Die Strategie sei eine logistische Zermürbung, argumentierte er. Die Ukraine zwinge Russland dazu, Nachschub umzuleiten und die Luftabwehr auf ein größeres Gebiet auszudehnen. Damit versuche Kyjiw, Moskaus Fähigkeit zur Durchführung groß angelegter Operationen zu schwächen.
Nach Angaben der in Paris ansässigen Internationalen Energieagentur haben wiederholte Drohnenangriffe die Raffineriekapazität Russlands um etwa 500.000 Barrel täglich verringert.
Deswegen ist Treibstoff in Russland zunehmend knapp. Die Ausfuhr von Diesel und Düsentreibstoff wurde gedrosselt, obwohl die weltweite Ölproduktion insgesamt konstant und die Preise stabil geblieben sind.
Kyjiws Schlagkraft ermöglicht den unabhängigen Start von Drohnen, ohne dass die für importierte Langstreckenwaffen erforderliche westliche Genehmigung eingeholt werden muss.
Nachdem die Ukraine monatelang russische Raffinerien mit Drohnen angriff, reagierten auch die Verbündeten mit härteren Sanktionen gegen Russland.

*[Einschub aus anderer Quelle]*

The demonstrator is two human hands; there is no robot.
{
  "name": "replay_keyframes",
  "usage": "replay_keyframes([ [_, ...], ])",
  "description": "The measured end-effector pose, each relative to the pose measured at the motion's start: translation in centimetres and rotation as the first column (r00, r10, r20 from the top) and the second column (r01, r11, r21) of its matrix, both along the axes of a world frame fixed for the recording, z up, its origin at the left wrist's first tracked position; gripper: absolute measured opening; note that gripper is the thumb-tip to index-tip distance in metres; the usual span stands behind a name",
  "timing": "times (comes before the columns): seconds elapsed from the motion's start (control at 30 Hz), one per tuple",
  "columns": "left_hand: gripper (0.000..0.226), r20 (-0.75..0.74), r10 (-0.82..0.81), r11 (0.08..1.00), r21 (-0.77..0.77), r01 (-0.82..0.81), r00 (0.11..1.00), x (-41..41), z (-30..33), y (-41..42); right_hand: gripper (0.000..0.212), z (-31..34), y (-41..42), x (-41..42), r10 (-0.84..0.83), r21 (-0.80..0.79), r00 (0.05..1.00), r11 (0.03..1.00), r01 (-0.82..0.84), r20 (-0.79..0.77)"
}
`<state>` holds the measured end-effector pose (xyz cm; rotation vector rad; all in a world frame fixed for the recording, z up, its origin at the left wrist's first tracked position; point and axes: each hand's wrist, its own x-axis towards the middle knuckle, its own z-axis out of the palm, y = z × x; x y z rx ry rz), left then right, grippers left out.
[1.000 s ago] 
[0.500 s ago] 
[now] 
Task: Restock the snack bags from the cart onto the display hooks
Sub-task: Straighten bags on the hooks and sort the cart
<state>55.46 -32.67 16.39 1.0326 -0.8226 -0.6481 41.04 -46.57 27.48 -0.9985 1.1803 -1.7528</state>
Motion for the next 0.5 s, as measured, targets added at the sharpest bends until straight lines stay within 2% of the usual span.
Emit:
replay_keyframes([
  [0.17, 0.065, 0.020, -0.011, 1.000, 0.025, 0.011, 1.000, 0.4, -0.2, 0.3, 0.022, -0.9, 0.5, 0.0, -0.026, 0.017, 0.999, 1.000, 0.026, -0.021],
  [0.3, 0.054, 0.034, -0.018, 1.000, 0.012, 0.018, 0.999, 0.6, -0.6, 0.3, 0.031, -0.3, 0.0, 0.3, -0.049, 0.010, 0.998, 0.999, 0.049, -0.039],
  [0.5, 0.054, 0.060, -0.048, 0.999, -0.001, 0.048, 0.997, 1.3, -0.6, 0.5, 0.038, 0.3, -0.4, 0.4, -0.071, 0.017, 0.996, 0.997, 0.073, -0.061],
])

Vor Ort ist jeder Einsatz ein Kompromiss.
Weniger als 30 % der Drohnen erreichen überhaupt das Zielgebiet. Deswegen sei eine sorgfältige Planung unerlässlich, sagte Fidel, der über die menschlichen Kosten nachdachte.
"Der Krieg ist unserer Generation zugefallen, damit wir für unsere Kinder kämpfen können und sie in einem freien demokratischen Land leben können", erklärte er.
"Wir sammeln gerade Erfahrungen, die jedes Land der Welt nutzen wird, und wir zahlen den Preis mit unserem Leben und dem unserer Freunde."